## TASK INSTRUCTIONS:
Across all the entries below, how many lines mention the string "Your"? Respond with a single number.

## GIVEN INFORMATION:
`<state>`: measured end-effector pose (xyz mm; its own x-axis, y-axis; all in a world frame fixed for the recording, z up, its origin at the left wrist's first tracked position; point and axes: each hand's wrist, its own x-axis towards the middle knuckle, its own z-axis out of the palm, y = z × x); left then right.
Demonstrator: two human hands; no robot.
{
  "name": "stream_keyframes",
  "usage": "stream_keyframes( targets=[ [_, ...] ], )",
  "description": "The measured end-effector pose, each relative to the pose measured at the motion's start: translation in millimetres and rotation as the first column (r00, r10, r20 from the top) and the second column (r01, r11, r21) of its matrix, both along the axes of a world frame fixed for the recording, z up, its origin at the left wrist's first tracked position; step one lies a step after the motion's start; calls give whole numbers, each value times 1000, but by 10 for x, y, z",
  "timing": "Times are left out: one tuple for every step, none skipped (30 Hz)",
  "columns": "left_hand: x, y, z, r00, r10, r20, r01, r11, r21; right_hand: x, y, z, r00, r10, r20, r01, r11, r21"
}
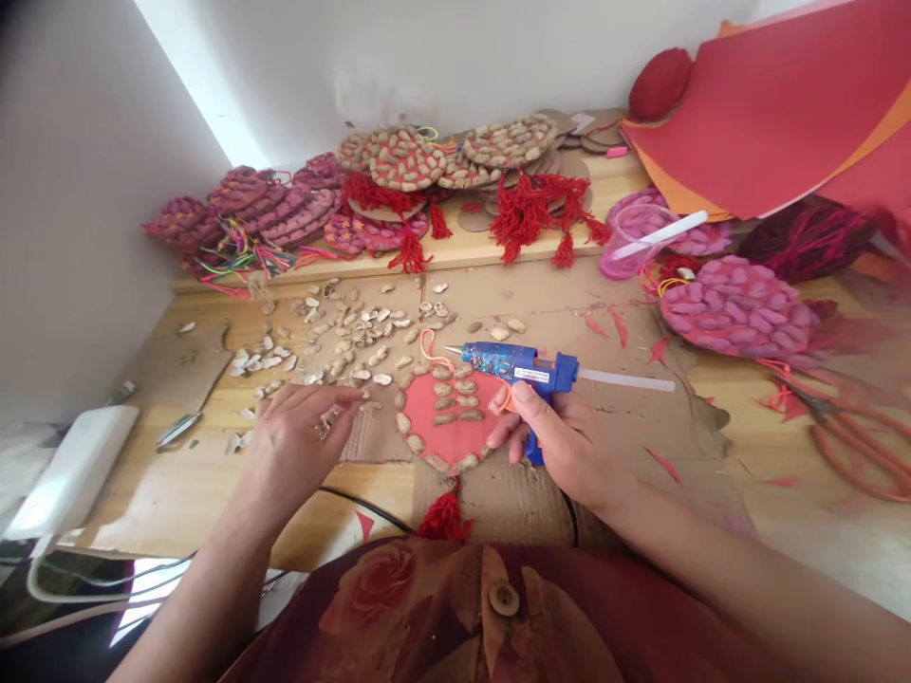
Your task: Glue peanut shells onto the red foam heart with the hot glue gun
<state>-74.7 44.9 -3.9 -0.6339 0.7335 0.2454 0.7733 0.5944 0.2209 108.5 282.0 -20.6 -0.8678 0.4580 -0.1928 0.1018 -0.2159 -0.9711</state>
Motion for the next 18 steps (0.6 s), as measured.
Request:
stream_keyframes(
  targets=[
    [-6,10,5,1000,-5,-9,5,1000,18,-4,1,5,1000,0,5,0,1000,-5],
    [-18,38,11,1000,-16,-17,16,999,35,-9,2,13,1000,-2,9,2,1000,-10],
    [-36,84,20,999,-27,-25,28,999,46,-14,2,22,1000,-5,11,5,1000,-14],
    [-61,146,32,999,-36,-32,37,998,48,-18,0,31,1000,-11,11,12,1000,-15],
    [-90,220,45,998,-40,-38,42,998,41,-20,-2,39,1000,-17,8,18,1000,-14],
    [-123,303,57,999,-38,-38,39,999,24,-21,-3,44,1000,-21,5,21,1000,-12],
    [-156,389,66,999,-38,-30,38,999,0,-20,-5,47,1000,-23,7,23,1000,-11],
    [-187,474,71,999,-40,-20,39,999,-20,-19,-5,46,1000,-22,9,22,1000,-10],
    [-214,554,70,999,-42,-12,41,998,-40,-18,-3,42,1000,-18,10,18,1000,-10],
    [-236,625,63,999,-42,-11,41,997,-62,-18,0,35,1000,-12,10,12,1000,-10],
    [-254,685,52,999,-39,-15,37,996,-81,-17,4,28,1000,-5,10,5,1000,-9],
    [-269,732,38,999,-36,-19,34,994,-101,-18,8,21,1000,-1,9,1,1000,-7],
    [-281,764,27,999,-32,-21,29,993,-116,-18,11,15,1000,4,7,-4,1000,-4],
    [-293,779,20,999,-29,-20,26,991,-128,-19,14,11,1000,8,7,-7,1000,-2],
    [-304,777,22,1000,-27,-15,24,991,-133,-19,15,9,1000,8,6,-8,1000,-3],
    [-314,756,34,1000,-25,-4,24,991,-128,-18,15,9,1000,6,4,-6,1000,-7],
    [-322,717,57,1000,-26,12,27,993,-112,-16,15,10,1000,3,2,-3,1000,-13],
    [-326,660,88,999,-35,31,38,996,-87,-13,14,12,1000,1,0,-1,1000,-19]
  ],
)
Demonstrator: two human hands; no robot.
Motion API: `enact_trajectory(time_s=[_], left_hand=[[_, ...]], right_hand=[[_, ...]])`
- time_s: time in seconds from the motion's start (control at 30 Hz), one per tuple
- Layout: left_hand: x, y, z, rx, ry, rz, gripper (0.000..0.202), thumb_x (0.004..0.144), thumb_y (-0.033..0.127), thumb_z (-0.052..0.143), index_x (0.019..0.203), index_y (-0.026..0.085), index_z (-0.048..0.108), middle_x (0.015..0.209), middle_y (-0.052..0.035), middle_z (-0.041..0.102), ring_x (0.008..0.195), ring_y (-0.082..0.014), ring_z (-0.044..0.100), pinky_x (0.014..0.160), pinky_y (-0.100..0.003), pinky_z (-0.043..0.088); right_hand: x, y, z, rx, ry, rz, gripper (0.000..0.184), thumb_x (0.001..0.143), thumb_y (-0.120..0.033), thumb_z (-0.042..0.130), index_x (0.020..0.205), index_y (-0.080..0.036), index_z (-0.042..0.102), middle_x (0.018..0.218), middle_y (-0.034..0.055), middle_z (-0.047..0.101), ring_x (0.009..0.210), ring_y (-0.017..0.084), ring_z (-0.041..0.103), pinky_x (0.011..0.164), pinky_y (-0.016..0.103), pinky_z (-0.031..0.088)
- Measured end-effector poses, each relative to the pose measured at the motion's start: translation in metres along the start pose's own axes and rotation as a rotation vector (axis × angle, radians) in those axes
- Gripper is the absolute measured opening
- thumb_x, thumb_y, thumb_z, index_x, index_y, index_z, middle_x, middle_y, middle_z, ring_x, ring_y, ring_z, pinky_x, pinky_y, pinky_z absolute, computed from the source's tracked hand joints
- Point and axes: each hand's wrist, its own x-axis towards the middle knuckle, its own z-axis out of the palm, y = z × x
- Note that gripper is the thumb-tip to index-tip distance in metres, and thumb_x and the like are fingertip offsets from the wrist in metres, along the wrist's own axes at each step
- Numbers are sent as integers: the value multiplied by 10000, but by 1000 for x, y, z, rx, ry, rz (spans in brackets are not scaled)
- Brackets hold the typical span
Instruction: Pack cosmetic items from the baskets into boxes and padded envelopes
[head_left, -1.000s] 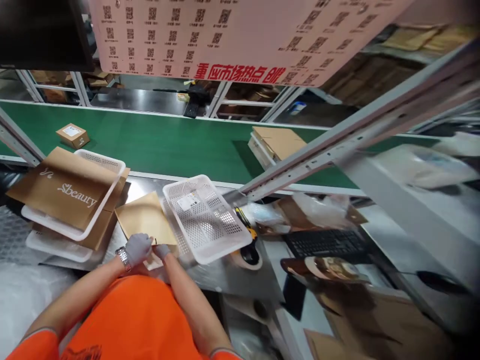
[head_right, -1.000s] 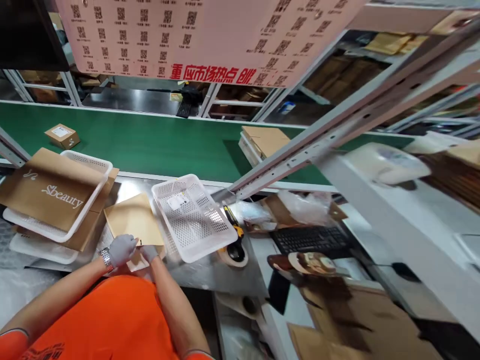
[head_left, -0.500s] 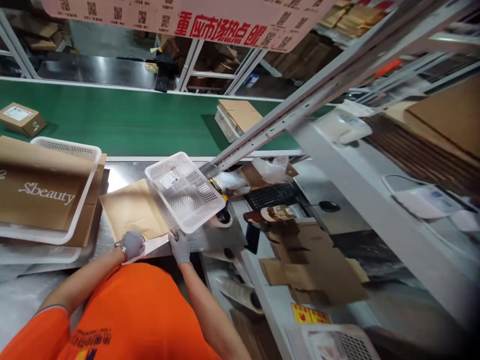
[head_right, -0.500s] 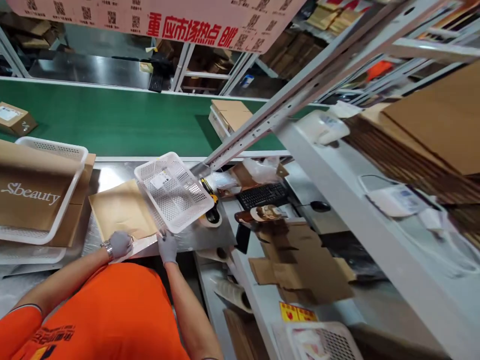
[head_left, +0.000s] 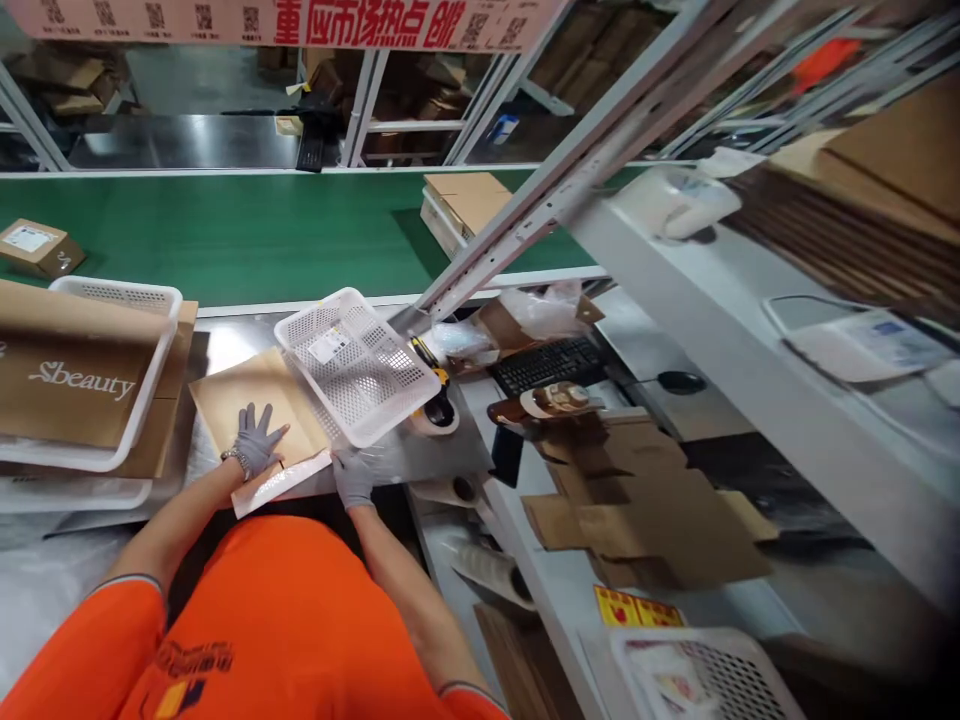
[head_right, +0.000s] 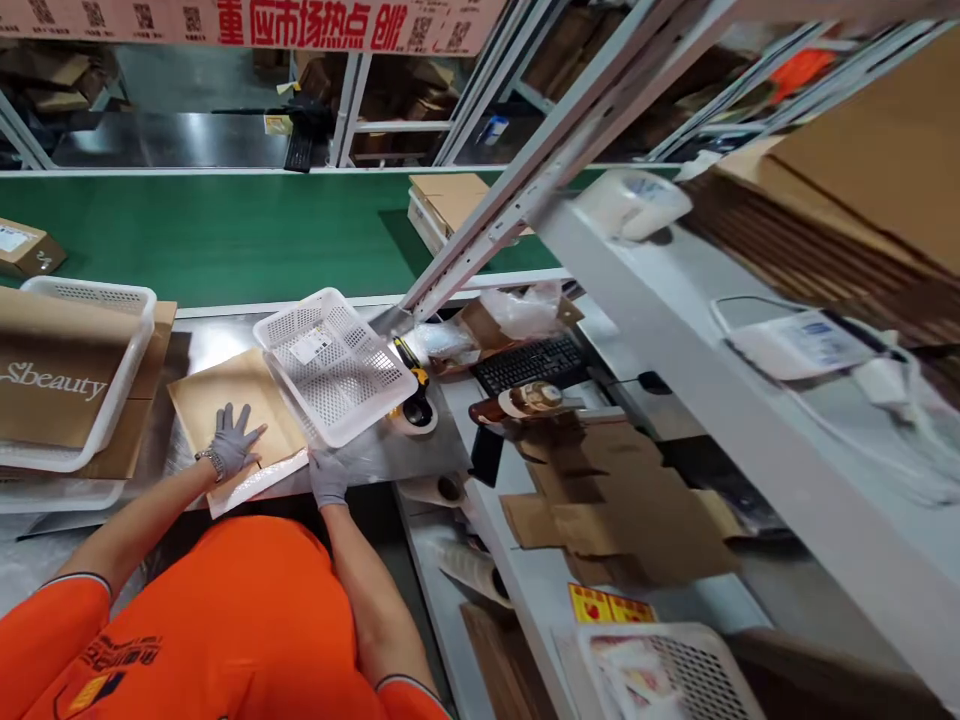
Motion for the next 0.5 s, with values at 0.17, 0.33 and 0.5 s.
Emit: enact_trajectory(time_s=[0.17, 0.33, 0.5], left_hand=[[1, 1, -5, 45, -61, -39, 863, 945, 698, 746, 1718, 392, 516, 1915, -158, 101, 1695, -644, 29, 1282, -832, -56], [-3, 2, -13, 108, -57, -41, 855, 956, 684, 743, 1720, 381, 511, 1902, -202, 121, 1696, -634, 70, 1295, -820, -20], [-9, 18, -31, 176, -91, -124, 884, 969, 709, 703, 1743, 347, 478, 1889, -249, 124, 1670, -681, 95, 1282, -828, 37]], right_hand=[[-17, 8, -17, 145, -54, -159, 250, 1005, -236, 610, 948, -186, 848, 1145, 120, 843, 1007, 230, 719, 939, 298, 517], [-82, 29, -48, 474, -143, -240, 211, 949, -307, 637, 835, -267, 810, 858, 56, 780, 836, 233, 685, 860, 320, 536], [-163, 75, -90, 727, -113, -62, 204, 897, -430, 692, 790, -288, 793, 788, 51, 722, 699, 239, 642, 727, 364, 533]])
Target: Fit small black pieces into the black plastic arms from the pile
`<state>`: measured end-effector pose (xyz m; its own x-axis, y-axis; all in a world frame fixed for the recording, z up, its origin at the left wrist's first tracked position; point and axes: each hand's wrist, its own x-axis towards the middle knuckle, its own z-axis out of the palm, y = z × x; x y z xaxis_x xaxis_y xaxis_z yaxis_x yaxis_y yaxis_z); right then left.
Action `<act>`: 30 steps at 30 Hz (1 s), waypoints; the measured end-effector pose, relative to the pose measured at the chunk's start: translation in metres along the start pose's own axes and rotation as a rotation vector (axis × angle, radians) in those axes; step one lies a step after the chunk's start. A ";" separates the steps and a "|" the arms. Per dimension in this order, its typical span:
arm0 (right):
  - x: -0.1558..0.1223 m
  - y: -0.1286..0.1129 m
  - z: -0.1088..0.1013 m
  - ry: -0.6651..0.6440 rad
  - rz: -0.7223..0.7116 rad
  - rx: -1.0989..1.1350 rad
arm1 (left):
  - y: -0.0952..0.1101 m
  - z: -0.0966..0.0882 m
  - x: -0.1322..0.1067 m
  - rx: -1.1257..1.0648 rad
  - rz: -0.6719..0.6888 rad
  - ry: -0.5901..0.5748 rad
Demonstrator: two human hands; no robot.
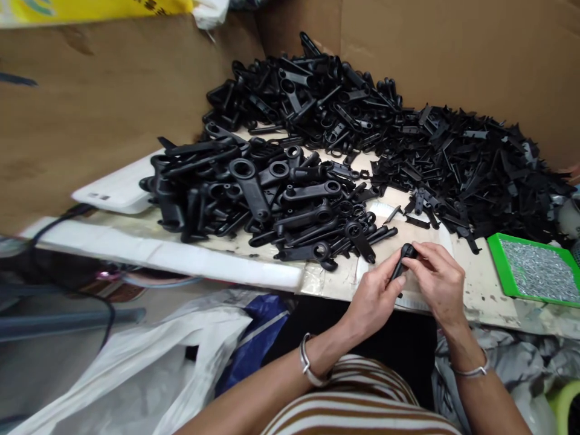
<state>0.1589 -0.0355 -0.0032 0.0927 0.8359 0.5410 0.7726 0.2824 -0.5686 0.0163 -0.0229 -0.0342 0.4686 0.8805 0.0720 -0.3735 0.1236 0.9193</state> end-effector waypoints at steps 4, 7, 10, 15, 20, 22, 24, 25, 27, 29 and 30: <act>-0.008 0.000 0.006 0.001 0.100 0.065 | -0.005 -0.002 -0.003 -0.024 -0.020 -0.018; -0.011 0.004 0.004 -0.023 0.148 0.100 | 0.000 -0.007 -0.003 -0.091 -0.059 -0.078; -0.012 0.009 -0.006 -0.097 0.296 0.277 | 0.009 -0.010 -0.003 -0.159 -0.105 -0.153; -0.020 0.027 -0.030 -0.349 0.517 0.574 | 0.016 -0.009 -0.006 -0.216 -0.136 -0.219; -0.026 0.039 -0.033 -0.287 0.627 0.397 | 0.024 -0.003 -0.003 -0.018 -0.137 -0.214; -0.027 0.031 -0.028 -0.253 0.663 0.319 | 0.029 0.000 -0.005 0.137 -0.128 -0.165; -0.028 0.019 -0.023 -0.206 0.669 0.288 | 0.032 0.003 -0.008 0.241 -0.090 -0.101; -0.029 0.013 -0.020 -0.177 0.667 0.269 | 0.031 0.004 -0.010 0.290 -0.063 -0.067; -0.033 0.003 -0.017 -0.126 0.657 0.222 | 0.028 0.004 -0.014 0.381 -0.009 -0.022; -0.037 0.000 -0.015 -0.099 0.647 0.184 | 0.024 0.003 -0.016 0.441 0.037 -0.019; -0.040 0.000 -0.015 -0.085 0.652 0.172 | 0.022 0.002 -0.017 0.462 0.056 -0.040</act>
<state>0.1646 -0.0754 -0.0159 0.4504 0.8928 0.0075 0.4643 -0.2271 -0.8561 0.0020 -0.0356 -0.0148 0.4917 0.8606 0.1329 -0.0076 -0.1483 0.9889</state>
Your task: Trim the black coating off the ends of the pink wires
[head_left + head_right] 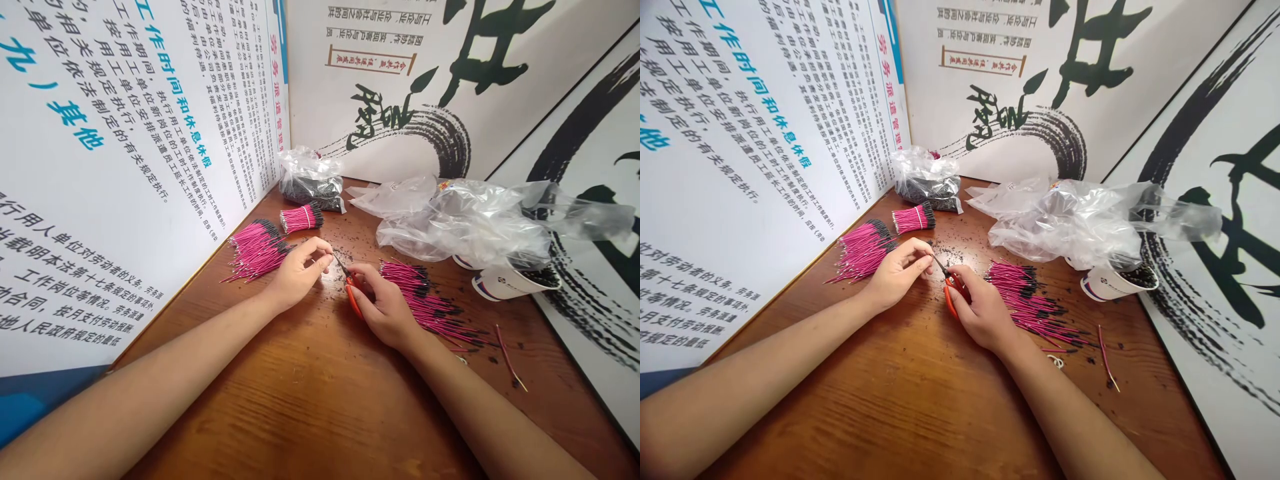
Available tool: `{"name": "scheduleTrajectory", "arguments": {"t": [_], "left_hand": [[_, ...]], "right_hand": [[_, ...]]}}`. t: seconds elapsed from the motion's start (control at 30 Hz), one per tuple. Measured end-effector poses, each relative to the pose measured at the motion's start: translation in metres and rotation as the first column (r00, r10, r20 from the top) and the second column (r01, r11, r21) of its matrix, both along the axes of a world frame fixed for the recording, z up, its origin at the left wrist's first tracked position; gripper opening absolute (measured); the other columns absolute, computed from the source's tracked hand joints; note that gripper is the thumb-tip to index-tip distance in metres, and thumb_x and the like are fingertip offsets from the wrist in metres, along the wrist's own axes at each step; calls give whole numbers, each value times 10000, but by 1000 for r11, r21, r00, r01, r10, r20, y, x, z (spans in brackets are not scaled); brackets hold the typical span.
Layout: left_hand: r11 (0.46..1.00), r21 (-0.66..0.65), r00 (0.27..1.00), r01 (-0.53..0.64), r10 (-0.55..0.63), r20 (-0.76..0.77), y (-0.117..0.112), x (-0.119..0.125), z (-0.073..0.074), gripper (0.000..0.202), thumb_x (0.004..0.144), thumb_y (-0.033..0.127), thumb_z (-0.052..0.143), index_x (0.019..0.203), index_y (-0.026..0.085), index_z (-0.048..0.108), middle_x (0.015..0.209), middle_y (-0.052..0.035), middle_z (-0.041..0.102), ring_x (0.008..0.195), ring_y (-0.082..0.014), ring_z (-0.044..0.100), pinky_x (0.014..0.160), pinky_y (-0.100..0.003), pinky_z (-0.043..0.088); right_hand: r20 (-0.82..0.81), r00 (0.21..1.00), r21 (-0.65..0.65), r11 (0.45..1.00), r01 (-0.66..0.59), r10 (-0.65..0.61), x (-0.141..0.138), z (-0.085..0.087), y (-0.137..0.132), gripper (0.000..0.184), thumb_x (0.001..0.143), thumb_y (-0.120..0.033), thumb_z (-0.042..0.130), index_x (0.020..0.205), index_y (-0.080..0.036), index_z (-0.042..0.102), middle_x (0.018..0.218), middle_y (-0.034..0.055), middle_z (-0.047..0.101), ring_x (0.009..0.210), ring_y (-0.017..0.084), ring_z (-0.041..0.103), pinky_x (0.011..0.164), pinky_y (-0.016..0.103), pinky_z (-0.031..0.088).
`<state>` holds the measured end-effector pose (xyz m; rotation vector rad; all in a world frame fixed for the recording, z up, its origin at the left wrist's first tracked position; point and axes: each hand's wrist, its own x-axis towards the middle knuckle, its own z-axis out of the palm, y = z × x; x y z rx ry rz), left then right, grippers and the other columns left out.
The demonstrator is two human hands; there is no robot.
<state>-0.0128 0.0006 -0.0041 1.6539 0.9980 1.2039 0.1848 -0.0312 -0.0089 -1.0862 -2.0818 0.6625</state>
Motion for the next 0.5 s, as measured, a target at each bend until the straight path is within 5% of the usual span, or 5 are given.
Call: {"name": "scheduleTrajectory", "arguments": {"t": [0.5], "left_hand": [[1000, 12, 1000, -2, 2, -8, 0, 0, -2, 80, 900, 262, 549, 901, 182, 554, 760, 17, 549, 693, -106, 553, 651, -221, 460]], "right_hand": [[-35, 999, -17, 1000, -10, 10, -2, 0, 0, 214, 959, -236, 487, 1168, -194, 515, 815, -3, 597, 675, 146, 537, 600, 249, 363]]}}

## EXERCISE RESPONSE:
2